Modes and models of GABA(A) receptor gating.

作者信息

Lema Gareth M C, Auerbach Anthony

机构信息

Center for Single Molecule Biophysics, Department of Physiology and Biophysics, State University of New York at Buffalo, 3435 Main Street, Buffalo, NY 14214, USA.

出版信息

J Physiol. 2006 Apr 1;572(Pt 1):183-200. doi: 10.1113/jphysiol.2005.099093. Epub 2006 Feb 2.

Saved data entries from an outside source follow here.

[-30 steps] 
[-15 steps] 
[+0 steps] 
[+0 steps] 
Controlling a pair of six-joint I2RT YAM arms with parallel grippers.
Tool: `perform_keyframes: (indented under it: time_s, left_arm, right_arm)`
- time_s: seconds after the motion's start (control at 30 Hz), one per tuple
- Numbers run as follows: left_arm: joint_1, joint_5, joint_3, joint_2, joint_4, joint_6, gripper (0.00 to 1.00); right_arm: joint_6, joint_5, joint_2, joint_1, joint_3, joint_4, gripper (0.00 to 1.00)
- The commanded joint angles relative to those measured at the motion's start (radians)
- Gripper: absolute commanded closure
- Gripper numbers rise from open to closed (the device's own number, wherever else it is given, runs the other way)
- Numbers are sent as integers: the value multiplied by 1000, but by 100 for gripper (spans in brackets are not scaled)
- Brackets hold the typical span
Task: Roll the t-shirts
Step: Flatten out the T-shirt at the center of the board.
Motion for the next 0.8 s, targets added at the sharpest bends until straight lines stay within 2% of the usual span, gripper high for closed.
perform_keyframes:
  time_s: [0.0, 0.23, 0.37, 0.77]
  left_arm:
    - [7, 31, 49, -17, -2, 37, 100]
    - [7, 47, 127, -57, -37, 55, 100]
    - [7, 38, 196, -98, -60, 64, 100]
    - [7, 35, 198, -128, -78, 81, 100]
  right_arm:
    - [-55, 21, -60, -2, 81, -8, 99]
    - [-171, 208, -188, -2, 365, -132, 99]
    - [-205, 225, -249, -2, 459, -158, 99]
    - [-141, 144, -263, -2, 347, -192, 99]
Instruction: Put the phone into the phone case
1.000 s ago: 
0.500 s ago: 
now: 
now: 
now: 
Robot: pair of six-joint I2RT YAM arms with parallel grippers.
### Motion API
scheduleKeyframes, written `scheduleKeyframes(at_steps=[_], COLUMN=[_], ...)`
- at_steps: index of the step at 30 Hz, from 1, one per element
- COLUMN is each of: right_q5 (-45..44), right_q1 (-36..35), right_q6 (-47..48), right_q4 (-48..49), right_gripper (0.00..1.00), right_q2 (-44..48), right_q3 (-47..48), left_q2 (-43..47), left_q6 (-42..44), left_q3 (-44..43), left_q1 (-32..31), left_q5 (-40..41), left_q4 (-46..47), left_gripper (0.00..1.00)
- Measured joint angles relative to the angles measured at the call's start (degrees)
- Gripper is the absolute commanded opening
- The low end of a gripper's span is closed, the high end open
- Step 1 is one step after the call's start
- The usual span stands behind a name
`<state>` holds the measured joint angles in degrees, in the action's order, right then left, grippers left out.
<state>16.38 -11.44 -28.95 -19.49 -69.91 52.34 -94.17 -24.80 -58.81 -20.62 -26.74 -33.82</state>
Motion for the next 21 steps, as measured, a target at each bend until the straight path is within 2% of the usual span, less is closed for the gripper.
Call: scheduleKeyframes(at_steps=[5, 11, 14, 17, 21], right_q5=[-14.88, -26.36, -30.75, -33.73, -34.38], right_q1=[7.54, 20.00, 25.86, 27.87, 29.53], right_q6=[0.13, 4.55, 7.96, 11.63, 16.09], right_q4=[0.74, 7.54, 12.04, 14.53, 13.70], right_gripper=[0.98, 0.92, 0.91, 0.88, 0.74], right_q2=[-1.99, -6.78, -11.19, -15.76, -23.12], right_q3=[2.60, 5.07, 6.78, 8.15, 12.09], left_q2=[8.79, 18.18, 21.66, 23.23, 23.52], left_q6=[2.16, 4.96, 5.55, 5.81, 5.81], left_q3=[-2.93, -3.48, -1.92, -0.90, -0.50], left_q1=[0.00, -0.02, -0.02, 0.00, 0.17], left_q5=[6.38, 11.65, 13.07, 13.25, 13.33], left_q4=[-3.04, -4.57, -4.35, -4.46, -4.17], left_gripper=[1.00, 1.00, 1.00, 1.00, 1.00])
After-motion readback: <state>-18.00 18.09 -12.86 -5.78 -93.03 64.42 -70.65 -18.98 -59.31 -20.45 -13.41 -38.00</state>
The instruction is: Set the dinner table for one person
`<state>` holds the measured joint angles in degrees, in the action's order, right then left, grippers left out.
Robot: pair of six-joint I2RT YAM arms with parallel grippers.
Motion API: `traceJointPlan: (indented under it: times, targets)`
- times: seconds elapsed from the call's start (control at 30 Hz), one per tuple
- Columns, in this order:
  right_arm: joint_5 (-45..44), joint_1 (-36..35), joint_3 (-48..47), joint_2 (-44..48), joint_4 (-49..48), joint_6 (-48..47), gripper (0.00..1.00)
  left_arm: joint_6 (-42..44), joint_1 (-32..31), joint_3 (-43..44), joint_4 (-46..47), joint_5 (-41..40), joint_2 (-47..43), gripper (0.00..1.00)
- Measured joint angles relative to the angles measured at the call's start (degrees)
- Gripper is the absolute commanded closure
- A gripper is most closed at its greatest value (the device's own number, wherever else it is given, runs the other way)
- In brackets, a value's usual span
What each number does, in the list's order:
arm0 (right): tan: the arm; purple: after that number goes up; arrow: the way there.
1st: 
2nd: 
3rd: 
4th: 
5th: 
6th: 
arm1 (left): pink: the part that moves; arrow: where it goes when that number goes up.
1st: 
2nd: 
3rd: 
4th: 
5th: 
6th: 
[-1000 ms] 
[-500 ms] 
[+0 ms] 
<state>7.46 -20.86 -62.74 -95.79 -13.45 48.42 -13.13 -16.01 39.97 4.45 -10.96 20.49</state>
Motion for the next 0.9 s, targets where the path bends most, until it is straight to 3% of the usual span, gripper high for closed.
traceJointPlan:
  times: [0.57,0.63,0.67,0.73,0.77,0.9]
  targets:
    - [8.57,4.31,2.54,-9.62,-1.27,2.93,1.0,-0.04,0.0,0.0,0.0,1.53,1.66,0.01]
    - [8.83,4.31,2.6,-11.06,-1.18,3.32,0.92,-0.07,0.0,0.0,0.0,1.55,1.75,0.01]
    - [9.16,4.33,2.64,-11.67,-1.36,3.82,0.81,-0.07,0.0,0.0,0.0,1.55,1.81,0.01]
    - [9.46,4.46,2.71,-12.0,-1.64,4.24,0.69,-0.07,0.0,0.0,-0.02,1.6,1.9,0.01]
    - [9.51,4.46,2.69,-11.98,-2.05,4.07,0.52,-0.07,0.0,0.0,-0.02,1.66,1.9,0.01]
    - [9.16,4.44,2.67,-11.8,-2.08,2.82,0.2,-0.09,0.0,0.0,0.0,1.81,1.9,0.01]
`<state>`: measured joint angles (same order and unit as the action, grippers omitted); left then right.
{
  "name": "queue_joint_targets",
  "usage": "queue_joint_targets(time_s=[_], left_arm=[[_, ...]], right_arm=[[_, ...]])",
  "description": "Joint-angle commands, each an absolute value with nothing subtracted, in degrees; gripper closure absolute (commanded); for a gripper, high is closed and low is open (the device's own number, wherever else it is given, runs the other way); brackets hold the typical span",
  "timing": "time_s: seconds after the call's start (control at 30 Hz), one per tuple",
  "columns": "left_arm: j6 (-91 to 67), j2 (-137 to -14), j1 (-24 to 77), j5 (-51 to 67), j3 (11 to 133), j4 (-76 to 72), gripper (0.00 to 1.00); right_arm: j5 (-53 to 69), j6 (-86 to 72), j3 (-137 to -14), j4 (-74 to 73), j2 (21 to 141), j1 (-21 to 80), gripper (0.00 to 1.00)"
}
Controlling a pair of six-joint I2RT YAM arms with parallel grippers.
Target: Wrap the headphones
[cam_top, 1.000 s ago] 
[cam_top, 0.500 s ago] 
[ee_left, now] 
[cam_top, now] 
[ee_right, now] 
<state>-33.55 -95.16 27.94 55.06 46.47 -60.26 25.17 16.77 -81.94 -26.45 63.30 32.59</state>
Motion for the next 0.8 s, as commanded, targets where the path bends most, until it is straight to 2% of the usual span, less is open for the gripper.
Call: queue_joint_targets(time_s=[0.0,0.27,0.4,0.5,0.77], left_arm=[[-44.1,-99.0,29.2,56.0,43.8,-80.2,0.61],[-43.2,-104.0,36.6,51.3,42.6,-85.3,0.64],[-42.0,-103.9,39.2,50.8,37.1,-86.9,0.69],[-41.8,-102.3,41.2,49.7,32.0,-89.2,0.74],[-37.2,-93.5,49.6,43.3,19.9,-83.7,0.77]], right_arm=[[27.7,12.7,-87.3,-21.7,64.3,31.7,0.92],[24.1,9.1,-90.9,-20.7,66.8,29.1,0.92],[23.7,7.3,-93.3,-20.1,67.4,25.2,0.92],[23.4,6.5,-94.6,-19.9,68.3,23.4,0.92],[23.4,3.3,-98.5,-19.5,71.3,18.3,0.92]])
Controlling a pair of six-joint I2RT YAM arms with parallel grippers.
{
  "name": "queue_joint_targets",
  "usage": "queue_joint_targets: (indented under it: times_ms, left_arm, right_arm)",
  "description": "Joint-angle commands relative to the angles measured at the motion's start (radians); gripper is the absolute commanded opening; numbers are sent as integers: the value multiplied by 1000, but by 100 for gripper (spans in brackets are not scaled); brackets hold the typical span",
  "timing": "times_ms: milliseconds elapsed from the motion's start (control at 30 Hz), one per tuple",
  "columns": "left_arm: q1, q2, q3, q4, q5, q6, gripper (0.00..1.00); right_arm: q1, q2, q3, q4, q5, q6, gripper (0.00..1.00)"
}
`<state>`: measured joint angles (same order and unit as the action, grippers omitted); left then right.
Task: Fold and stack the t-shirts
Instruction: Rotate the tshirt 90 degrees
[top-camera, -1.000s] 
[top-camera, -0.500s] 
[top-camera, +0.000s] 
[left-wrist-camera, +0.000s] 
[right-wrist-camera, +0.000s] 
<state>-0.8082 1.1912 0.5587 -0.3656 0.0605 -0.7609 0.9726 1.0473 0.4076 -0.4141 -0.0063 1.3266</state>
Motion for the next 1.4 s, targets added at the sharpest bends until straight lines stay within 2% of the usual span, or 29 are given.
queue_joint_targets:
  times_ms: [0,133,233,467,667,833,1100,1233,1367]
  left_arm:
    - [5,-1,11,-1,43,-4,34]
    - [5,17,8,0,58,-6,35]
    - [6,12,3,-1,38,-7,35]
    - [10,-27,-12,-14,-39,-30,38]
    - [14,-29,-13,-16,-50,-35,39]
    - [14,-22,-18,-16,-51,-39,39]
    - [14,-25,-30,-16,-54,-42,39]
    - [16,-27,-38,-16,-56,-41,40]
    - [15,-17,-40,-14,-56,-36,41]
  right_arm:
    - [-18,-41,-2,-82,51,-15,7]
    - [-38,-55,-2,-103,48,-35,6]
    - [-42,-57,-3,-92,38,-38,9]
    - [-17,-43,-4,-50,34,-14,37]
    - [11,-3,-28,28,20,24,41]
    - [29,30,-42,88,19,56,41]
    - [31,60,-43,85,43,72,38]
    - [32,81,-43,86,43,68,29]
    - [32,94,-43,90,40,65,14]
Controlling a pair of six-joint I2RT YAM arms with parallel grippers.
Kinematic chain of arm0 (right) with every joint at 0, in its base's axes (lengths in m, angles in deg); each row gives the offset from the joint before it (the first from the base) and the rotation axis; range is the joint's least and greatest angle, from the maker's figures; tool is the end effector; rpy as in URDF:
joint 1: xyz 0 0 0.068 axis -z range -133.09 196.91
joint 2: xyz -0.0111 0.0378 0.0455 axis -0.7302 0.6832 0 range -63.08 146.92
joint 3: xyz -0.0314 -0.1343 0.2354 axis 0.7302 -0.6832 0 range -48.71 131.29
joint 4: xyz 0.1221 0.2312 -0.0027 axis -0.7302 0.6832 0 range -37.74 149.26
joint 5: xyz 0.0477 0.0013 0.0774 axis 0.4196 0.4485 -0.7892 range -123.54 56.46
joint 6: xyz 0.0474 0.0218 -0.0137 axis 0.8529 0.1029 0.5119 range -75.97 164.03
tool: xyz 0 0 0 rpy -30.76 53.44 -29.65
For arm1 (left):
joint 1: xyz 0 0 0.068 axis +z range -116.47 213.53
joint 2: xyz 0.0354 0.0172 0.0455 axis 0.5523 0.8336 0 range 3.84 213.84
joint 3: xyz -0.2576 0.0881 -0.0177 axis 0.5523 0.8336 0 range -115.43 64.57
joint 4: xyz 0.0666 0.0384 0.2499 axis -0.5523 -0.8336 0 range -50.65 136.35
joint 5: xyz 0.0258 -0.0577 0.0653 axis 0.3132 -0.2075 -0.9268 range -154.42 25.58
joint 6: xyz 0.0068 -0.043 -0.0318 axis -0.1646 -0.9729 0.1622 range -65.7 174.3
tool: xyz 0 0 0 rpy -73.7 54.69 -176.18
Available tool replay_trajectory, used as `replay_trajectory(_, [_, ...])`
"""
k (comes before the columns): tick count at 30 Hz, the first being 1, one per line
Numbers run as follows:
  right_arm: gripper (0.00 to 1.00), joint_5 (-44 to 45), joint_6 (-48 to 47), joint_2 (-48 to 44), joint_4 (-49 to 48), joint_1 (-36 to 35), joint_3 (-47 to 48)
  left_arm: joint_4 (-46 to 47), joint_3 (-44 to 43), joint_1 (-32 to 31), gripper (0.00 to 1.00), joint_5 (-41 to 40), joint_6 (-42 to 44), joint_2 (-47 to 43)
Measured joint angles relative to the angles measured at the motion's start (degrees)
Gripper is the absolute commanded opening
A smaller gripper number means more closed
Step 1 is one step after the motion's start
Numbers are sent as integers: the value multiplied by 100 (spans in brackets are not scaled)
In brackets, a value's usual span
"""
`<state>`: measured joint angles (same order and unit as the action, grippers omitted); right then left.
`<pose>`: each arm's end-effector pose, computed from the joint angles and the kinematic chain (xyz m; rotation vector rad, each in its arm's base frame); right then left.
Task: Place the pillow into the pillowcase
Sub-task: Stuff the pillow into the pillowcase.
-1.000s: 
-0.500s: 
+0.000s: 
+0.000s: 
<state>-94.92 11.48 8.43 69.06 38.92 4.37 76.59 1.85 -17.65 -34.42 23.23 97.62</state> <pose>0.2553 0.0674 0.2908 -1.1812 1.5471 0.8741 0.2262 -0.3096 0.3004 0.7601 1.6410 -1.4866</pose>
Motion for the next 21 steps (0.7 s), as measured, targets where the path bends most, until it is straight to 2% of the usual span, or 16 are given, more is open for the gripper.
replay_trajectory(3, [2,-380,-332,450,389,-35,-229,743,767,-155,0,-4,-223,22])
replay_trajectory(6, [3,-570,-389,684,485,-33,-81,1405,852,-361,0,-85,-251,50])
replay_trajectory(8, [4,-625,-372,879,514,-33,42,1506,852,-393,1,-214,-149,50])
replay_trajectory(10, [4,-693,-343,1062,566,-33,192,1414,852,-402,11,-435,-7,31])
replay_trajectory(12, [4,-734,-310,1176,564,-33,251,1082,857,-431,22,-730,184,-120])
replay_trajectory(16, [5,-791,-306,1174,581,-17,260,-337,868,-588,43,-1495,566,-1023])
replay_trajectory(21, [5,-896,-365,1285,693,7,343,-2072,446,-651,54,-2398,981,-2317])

DOI:10.1113/jphysiol.2005.099093
PMID:16455693
原文链接:https://pmc.ncbi.nlm.nih.gov/articles/PMC1779655/
Abstract

Upon activation by agonist, the type A gamma-aminobutyric acid receptor (GABAR) 'gates', allowing chloride ions to permeate membranes and produce fast inhibition of neurons. There is no consensus kinetic model for the GABAR gating mechanism. We expressed human alpha(1)beta(1)gamma(2S) GABARs in HEK 293 cells and recorded single channel currents in the cell-attached configuration using various GABA concentrations (50-5000 microm). Closed and open events occurred individually and in clusters that had at least three different modes that were distinguishable by open probability (P(O)): High (P(O)= 0.73), Mid (P(O)= 0.50), and Low (P(O)= 0.21). We used a critical time to isolate shorter bursts of openings and to thus eliminate long-lived, desensitized events. Bursts from all three modes contained three closed and three open components. We employed maximum likelihood fitting, autocorrelation analysis and macroscopic current simulation to distinguish kinetic schemes. The 'core' gating scheme for most models contained two closed states that preceded an open state (C(1) C(2) O(1)). The two best-fitting models had a third closed state connected to C(1) and a second open state (O(2)) connected to C(2). The third open state, whose occupancy varied greatly between modes, could be connected either to O(2) or C(2). We estimated rate constants for two identical, independent GABA binding steps by globally fitting data across GABA concentrations ranging from 50 to 1000 microm. For the most highly ranked model the binding rate constants were: k(+)= 3 microm(-1) s(-1) and k(-)= 272 s(-1) (K(D)= 91 microm).

摘要

在被激动剂激活后,A型γ-氨基丁酸受体(GABAR)“开启闸门”,使氯离子能够透过细胞膜并对神经元产生快速抑制作用。目前对于GABAR的门控机制尚无统一的动力学模型。我们在HEK 293细胞中表达了人α(1)β(1)γ(2S) GABAR,并在细胞贴附模式下使用不同浓度的GABA(50 - 5000微摩尔)记录单通道电流。关闭和开放事件单独出现以及成簇出现,这些簇具有至少三种不同模式,可通过开放概率(P(O))区分:高(P(O)= 0.73)、中(P(O)= 0.50)和低(P(O)= 0.21)。我们使用一个关键时间来分离较短的开放爆发,从而消除长时程、脱敏事件。来自所有三种模式的爆发都包含三个关闭成分和三个开放成分。我们采用最大似然拟合、自相关分析和宏观电流模拟来区分动力学方案。大多数模型的“核心”门控方案包含在开放状态之前的两个关闭状态(C(1) C(2) O(1))。两个拟合最佳的模型有一个连接到C(1)的第三个关闭状态和一个连接到C(2)的第二个开放状态(O(2))。第三个开放状态,其占有率在不同模式之间变化很大,可以连接到O(2)或C(2)。我们通过对50至1000微摩尔范围内的GABA浓度数据进行全局拟合,估计了两个相同、独立的GABA结合步骤的速率常数。对于排名最高的模型,结合速率常数为:k(+)= 3微摩尔^(-1) 秒^(-1) 和k(-)= 272秒^(-1)(K(D)= 91微摩尔)。